Pricing this out is interesting. Normally with PCing, I cooked in their kitchen, made meals just for them and they bought the food. Now, I'm cooking in my kitchen.....they are getting some things not specific to them but I'm essentially cooking for them once a week. I may offer this to some of my past clients and see if they are interested.....thus I'd make food they are familiar with and enough to make it worth my time......this was not the direction I necessarily wanted to go in but........

Do any of you provide meal service, if so how are you pricing it out?

I may just start making freezer fillers.....soups/stews/saucy meats.....


----------



## shroomgirl (Aug 11, 2000)

One of the things that pulled me out of pcing was that PC clients don't hire you to cater events. It didn't translate. I'd fill a fridge and walk out after 2.5-3 hours normally....unless I'm braising something big which wasn't normal.
One goodsize wedding would net more than cooking for 1 family 50 weeks a year....and be considerably less work. 

Market is ending for the season and I need to bump up catering, figured this would be an ok stopgap, did not want it to take over......
thoughts?


----------



## cheri (Apr 5, 2006)

It can work out for you if you stick to a menu, like any good chef would, that allows you to have ingredients that go in a variety of dishes.
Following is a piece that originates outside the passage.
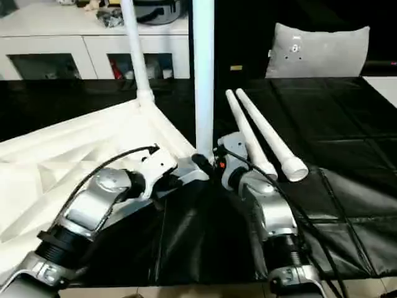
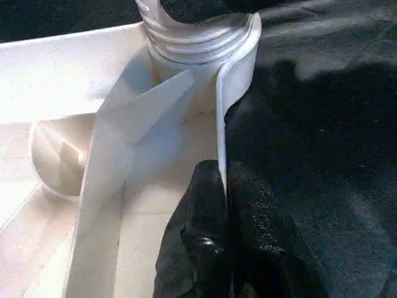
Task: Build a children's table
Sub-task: Rotate leg to tighten
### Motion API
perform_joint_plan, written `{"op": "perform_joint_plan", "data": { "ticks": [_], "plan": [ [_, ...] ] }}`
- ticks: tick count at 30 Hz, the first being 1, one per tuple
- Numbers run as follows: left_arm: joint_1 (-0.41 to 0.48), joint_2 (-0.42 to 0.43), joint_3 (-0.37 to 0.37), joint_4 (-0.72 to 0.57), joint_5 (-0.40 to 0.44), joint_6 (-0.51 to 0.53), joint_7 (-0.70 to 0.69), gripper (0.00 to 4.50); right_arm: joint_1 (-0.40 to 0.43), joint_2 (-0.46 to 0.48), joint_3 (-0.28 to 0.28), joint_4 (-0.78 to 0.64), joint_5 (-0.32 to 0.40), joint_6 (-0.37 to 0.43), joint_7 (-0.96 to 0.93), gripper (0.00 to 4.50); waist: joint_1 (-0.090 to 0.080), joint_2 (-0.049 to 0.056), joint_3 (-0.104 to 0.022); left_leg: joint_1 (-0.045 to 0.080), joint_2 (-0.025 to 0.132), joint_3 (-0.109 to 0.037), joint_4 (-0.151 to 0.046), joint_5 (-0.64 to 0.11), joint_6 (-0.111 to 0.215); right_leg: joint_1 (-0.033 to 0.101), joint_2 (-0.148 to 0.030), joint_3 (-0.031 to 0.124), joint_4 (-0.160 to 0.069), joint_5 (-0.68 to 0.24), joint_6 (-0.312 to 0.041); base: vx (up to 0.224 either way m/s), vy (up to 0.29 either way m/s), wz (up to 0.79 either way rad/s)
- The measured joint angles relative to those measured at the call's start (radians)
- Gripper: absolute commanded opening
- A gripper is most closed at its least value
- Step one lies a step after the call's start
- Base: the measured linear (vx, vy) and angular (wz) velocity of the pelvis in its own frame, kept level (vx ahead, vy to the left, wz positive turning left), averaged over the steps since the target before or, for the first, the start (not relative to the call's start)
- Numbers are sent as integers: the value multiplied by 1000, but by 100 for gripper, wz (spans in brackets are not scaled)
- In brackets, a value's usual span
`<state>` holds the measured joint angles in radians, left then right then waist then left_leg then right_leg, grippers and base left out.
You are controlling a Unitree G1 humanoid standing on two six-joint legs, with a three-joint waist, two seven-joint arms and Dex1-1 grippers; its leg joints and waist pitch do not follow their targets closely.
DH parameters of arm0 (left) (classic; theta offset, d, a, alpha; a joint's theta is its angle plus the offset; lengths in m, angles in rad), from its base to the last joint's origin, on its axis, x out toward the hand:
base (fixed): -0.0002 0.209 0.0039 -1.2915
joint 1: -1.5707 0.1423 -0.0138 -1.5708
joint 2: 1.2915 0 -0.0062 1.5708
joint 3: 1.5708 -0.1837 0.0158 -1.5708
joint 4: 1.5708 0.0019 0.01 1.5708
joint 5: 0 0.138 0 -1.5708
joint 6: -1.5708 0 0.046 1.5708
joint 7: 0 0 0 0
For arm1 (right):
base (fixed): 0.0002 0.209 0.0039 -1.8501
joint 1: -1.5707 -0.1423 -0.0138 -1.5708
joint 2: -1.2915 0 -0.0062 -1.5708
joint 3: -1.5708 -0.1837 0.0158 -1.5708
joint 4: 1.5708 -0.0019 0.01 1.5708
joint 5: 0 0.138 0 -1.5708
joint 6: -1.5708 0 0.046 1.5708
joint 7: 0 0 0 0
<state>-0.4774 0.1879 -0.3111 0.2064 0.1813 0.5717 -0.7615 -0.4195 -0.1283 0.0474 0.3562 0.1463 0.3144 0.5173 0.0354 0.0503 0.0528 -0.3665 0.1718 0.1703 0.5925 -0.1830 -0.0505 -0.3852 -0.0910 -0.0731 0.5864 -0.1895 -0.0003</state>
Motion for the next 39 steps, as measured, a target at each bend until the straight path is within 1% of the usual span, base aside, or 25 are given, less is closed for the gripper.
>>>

I know you must be such a chef, so it works for me! I started small, made a menu, nothing takes me longer than 20-30 minutes, to prep and par cook except sticky chicken. I have another business but in January I plan to go full tilt. Many of my friend's social catering clients want just such a thing and are willing to pay for it. I price the same way I price for other things email me privately and I'll tell you more.


----------